Assigned task: Reproduce the records word for word, from the first line to the line containing "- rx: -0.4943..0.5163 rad".

-- -- --

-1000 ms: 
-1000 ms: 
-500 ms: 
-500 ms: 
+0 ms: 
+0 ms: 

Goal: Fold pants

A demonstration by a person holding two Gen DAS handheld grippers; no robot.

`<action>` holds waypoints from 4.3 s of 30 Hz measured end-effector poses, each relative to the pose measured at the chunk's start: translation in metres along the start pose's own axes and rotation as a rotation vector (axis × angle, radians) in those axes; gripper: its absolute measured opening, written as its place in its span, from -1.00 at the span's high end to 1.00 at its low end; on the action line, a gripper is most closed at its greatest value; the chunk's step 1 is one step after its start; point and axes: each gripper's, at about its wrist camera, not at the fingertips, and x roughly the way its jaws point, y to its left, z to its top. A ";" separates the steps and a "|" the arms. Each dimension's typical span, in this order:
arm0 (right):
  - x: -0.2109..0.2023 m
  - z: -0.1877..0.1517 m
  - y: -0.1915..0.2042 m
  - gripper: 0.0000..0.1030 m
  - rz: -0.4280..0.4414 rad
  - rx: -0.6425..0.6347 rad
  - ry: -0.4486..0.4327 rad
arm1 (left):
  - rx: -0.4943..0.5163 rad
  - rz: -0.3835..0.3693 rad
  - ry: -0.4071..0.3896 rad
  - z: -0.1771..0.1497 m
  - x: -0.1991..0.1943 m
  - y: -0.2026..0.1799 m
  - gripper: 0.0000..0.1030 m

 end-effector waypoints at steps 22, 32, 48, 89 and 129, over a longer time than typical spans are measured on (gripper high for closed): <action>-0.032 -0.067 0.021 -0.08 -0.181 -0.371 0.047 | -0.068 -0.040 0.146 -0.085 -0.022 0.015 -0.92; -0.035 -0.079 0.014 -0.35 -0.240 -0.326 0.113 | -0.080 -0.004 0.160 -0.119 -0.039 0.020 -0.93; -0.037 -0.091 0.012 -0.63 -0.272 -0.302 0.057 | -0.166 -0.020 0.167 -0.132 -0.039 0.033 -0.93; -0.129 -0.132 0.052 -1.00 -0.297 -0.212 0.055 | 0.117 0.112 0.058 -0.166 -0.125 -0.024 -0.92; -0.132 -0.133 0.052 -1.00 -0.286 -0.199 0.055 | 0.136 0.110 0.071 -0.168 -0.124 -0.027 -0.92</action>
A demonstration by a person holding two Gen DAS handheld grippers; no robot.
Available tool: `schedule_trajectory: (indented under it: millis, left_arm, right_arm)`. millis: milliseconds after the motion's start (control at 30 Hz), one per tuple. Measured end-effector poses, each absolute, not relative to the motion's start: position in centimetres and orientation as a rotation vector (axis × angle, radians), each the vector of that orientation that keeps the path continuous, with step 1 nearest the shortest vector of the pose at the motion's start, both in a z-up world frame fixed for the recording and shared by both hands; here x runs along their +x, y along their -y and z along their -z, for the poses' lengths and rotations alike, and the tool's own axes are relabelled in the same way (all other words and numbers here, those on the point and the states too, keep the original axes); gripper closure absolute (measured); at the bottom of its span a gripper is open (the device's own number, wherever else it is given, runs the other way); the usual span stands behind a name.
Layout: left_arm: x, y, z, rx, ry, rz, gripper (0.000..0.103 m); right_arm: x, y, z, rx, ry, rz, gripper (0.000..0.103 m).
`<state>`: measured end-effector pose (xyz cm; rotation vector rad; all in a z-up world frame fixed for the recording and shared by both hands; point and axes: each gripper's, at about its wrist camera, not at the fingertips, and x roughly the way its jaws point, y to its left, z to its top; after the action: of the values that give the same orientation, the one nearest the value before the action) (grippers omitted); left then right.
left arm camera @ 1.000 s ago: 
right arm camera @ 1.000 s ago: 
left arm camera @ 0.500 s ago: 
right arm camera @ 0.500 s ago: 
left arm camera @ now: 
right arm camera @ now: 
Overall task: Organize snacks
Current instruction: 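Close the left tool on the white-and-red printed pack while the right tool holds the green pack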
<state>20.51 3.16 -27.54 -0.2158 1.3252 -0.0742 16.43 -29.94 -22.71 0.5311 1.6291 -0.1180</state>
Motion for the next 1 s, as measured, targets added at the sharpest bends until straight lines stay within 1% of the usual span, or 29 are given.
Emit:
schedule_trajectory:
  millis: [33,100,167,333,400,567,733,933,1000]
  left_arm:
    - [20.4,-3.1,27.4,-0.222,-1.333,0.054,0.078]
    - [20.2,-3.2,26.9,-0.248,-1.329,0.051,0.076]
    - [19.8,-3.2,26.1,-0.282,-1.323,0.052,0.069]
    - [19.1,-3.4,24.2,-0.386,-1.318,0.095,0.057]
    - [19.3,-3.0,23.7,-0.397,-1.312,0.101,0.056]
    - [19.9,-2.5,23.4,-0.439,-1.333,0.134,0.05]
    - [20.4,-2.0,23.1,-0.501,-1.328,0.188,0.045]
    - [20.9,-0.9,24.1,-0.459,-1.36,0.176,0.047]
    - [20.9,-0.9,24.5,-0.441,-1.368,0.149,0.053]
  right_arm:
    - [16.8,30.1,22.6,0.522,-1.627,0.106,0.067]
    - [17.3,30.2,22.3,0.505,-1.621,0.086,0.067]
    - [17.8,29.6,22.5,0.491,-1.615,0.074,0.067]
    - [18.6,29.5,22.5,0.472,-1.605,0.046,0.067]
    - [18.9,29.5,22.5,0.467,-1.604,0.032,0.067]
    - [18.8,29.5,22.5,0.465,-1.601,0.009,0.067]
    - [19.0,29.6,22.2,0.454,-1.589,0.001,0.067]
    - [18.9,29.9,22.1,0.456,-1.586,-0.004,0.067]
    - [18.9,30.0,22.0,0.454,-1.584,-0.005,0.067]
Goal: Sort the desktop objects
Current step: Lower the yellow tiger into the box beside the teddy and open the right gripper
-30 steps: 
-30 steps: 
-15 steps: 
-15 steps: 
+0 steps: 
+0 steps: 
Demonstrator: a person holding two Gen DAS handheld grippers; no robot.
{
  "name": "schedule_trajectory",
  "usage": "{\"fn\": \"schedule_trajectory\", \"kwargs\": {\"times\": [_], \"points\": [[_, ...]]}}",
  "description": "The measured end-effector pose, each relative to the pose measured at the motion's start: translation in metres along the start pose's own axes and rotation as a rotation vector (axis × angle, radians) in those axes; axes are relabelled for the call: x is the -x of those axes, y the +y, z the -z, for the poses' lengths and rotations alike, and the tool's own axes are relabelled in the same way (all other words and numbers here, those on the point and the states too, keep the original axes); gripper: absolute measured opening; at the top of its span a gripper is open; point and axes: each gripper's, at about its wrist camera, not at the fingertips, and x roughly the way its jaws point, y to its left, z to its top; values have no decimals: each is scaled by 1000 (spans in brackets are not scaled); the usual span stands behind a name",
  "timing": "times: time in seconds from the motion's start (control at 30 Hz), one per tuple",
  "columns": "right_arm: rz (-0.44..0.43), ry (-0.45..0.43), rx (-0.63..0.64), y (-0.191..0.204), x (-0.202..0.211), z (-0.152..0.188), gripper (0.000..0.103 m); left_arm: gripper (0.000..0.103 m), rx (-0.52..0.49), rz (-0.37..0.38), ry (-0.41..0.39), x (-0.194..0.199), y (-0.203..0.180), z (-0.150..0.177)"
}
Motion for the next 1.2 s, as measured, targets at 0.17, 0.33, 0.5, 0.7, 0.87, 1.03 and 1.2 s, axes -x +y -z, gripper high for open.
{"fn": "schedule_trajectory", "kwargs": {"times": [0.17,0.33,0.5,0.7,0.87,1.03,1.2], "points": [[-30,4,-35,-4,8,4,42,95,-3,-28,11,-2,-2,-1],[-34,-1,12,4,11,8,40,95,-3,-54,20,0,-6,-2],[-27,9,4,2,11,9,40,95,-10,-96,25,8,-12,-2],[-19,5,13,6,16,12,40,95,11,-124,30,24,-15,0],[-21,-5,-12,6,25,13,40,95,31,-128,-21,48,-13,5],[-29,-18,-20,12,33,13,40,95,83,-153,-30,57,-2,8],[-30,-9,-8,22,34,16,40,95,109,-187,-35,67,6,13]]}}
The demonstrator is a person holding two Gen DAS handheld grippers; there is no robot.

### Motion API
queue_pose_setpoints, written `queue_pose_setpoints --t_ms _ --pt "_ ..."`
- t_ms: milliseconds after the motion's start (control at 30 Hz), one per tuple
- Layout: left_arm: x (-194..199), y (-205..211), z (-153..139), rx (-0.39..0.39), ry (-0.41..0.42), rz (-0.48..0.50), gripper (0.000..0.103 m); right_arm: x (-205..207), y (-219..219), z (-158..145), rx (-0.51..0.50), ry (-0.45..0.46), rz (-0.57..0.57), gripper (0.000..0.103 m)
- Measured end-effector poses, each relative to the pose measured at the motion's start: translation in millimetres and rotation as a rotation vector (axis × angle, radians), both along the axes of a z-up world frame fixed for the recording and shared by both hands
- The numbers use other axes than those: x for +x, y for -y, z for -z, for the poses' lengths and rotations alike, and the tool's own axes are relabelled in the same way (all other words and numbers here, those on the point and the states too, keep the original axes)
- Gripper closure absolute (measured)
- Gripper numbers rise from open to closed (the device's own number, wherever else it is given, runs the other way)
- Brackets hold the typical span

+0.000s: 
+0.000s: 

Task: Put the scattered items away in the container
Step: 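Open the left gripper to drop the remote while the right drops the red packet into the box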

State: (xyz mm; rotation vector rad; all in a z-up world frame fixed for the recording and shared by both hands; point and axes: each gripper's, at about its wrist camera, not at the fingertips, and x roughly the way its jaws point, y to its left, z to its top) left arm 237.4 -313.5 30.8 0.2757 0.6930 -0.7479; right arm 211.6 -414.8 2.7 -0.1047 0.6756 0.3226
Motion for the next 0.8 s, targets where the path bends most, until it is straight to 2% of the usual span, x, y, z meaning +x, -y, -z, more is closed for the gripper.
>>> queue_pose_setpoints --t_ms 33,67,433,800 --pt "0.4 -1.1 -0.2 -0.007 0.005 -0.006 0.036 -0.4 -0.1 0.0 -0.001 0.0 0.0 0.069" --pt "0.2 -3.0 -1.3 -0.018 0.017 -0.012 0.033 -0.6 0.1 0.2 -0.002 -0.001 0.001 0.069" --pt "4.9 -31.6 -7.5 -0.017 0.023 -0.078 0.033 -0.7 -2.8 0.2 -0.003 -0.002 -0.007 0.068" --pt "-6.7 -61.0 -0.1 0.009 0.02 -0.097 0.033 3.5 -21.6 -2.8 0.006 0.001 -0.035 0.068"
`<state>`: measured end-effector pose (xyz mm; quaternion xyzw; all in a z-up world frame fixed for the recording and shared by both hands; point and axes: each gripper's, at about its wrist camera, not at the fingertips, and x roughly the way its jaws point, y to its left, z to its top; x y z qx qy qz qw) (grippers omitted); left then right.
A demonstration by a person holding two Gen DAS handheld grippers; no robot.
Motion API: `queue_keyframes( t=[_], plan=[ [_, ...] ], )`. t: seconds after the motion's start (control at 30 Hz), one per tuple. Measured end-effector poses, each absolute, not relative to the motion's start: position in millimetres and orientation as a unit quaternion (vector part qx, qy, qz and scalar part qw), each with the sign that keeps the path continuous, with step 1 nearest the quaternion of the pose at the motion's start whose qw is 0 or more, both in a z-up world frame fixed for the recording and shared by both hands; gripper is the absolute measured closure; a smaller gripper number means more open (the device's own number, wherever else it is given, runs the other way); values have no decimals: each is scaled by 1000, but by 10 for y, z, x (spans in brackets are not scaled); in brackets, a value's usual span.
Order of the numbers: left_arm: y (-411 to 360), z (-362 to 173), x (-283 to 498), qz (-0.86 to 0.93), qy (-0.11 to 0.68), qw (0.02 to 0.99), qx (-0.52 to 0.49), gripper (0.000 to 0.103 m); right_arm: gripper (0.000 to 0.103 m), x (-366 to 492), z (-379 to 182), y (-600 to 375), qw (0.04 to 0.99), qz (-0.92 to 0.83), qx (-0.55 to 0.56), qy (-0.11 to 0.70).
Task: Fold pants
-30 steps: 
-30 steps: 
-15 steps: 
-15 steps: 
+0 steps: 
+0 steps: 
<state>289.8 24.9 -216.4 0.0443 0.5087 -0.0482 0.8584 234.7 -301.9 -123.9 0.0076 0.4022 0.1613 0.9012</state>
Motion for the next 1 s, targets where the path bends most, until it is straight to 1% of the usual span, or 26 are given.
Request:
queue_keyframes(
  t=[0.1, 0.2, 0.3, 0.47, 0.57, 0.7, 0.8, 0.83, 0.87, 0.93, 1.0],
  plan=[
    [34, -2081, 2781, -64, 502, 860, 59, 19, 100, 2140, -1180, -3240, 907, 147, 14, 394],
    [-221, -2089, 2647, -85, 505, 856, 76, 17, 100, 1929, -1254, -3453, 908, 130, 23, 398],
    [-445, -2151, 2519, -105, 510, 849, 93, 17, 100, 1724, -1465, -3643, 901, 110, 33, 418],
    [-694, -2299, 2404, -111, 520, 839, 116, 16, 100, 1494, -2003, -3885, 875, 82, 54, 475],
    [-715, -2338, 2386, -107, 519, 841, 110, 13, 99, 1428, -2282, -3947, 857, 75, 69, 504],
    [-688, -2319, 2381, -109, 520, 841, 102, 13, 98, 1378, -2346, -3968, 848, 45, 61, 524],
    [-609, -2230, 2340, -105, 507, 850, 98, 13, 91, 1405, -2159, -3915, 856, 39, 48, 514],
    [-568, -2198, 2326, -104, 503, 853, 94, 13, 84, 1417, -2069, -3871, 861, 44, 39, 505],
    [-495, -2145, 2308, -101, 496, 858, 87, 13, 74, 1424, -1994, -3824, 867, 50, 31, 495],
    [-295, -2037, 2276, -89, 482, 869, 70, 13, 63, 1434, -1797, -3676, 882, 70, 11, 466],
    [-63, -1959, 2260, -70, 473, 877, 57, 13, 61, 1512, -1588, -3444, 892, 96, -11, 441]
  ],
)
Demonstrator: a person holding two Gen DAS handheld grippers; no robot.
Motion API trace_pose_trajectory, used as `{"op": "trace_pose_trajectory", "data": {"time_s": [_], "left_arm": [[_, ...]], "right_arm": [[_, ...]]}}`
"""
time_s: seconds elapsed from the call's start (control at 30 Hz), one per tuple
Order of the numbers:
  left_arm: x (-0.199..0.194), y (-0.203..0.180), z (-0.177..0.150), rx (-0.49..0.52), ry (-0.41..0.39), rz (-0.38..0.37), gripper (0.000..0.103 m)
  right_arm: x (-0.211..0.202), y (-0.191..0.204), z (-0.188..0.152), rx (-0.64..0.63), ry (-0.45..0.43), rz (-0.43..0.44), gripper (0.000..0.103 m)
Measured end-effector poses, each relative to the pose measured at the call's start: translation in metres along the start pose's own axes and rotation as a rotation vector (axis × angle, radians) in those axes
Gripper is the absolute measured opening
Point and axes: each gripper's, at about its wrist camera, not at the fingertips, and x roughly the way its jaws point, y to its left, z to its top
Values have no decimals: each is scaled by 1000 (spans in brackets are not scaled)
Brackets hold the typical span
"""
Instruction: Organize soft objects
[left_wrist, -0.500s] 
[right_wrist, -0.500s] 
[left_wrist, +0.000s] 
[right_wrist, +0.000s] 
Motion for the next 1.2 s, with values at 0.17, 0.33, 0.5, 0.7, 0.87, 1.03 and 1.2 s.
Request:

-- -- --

Exercise answer:
-1000 ms: 
-1000 ms: 
-500 ms: 
-500 ms: 
+0 ms: 
+0 ms: 

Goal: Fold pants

A demonstration by a person holding two Gen DAS handheld grippers; no robot.

`<action>` holds waypoints from 4.3 s of 30 Hz measured end-effector poses, each relative to the pose measured at the chunk's start: translation in metres along the start pose's own axes and rotation as a rotation vector (axis × angle, radians) in those axes; gripper: its absolute measured opening, written as its place in its span, from -1.00 at the span's high end to 1.00 at its low end; on the action line, a gripper is most closed at its greatest value; the chunk's step 1 is one step after its start; point and axes: each gripper's, at about its wrist camera, not at the fingertips, and x roughly the way its jaws point, y to its left, z to its top. A ";" separates the steps and a "|" the arms. Each dimension's typical span, in this order:
arm0 (right):
  - x: -0.2109..0.2023 m
  - z: -0.1877..0.1517 m
  - y: -0.1915..0.2042 m
  - gripper: 0.0000..0.1030 m
  - rz: -0.4280..0.4414 rad
  - rx: -0.6425..0.6347 rad
  - ry: -0.4486..0.4327 rad
arm1 (left):
  - rx: -0.4943..0.5163 rad

The required answer is now complete.